Leo y Samuel Delany abre los ojos, aclara que «content» does not exist, y sus palabras reflejan la nubosidad profunda de su barba blanca. Un hombre que es consciente siempre de sus manos, las que modulan ciertas luces, pues en ellas something is contained. Es más, debajo de su brazo izquierdo, la oscuridad profundiza algunas líneas nocturnas en un tatuaje giratorio, móvil, que pareciera conectar su cuerpo con un objeto de ciencia ficción. ¿Es un objeto? Una figura que propone o recolecta objects, emotions, situations in his mind? Cuesta detallarlo, but I am trying to leave open the possibility that the change of single word in a novel may be important … o no. Cada fragmento de su escritura es cada vez más denso, más real, en el sentido que puede colocar a Heinlein mucho mejor que a Van Vogt, sólo para regresar a aquellas personalidades exhaustas, que multiplican los tonos de voz en cada sílaba y cuyas frecuencias pueden transformar gramaticalmente todo lo que se dice.
Y allí comienza la historia, como el juego de las palabras que se multiplican. Pasar de The a The red, para llegar al The red sun, que luego se transforma en The red sun is – a suden sense of intimacy-, que pasa a The red sun is high, sube a The red sun is high, the y nos encandila con The red sun is high, the blue, para detenerse en The red sun is high, the blue low. Sí, estamos navegando en un universo léxico que construye una imagen luminosa. Aventuras de ficción, mundos paralelos, esa ciencia que no es del todo ajena, pero que no ha ocurrido nunca. For the reader it is dull as dull could be, aunque seguimos jugando, para mudarnos a The Romance of Leonardo da Vinci y volver a naturalistics fiction, reportaje, fantasy.

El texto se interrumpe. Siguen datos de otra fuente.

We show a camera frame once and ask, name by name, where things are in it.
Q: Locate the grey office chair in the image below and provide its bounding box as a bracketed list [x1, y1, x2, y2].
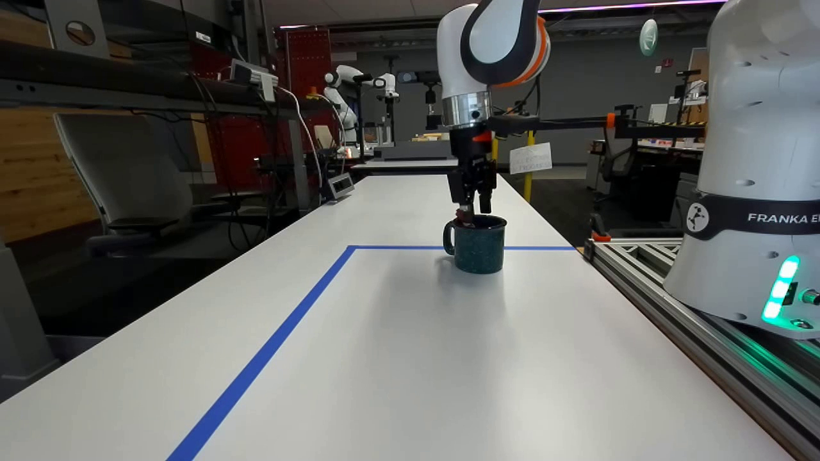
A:
[54, 112, 215, 258]

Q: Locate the black office chair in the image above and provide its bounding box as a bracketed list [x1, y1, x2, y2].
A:
[593, 104, 644, 194]

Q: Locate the black horizontal bar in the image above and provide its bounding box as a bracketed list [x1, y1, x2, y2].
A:
[487, 113, 707, 140]

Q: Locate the white cable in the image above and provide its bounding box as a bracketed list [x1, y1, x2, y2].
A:
[277, 86, 325, 207]

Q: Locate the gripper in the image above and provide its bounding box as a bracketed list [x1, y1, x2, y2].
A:
[447, 125, 498, 226]

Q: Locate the white device box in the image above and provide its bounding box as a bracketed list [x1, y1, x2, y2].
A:
[229, 59, 280, 103]

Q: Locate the grey desktop socket box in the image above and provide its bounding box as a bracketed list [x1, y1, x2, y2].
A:
[326, 172, 356, 201]

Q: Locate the blue tape line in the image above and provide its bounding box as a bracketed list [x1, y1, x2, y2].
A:
[167, 245, 577, 461]

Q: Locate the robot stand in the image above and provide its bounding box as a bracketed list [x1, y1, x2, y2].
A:
[583, 237, 820, 461]

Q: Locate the round hanging sign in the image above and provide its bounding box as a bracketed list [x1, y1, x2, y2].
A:
[639, 19, 660, 58]

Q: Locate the dark green enamel mug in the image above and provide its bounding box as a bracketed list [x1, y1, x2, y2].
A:
[443, 214, 508, 275]

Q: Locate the white paper sign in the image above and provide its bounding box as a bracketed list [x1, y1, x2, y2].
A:
[509, 142, 554, 175]

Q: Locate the red pegboard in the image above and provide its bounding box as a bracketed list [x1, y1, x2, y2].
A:
[275, 28, 334, 98]

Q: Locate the yellow post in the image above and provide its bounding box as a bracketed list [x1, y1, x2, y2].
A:
[523, 131, 535, 203]

Events that have not happened are very different from the fictional events that could have happened, or the fantastic events that could not have happened. Sí, debe ser cierto. De allí viene la tensa textura de la existencia. El nivel subjuntivo de la ficción naturalista, meaningless. Como el juego de palabras, como la combinación de idiomas que me ayudan a trasladar lo que escribo, mientras Delany me llama a examinar what happens between the following two words: winged dog.
This is the stuff of mysticism in Nueva York.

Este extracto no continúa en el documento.